- _What to do_: Set down all of the data that follows word for word, without the images.

- _Recorded data_:

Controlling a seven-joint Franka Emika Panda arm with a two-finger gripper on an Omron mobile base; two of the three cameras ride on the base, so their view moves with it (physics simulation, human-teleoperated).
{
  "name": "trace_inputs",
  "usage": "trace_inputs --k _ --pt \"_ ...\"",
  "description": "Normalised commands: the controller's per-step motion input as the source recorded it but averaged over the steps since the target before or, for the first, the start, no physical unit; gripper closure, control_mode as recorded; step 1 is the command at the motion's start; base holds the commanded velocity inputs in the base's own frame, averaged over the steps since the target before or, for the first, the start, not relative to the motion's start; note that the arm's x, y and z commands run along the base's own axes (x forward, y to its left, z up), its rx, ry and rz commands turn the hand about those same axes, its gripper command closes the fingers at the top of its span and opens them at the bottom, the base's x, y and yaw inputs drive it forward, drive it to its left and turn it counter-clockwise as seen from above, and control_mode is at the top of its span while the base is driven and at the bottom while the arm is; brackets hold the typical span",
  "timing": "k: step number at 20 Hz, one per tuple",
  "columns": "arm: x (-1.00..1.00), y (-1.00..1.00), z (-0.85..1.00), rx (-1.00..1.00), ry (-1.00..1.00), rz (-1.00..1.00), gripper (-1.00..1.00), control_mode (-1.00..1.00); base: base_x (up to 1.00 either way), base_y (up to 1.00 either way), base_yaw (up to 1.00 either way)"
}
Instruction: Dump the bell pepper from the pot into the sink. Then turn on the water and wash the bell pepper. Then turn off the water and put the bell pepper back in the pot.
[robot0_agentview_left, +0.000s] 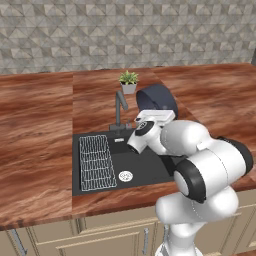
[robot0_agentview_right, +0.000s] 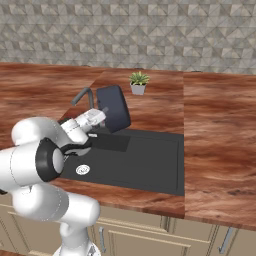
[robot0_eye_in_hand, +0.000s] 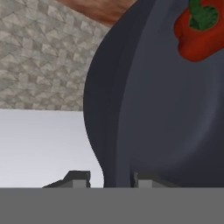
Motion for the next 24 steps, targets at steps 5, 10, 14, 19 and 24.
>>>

- _Output of the task_:
Controlling a seven-joint Franka Emika Panda arm with a two-finger gripper on an Omron mobile base; two of the three cameras ride on the base, so their view moves with it (physics simulation, human-teleoperated).
{
  "name": "trace_inputs",
  "usage": "trace_inputs --k _ --pt \"_ ...\"",
  "description": "Normalised commands: the controller's per-step motion input as the source recorded it but averaged over the steps since the target before or, for the first, the start, no physical unit; gripper closure, control_mode as recorded; step 1 is the command at the motion's start; base holds the commanded velocity inputs in the base's own frame, averaged over the steps since the target before or, for the first, the start, not relative to the motion's start; note that the arm's x, y and z commands run along the base's own axes (x forward, y to its left, z up), its rx, ry and rz commands turn the hand about those same axes, its gripper command closes the fingers at the top of its span and opens them at the bottom, the base's x, y and yaw inputs drive it forward, drive it to its left and turn it counter-clockwise as seen from above, and control_mode is at the top of its span while the base is driven and at the bottom while the arm is; brackets hold the typical span",
  "timing": "k: step number at 20 Hz, one per tuple",
  "columns": "arm: x (-1.00..1.00), y (-1.00..1.00), z (-0.85..1.00), rx (-1.00..1.00), ry (-1.00..1.00), rz (-1.00..1.00), gripper (-1.00..1.00), control_mode (-1.00..1.00); base: base_x (up to 1.00 either way), base_y (up to 1.00 either way), base_yaw (up to 1.00 either way)"
}
Instruction: Dump the bell pepper from the pot into the sink. Then turn on the water and wash the bell pepper. Then turn off the water and put the bell pepper back in the pot.
[robot0_agentview_left, +0.000s] 
[robot0_agentview_right, +0.000s] 
[robot0_eye_in_hand, +0.000s] 
Motion for the next 24 steps, targets at steps 5, 10, 14, 19 and 24.
>>>

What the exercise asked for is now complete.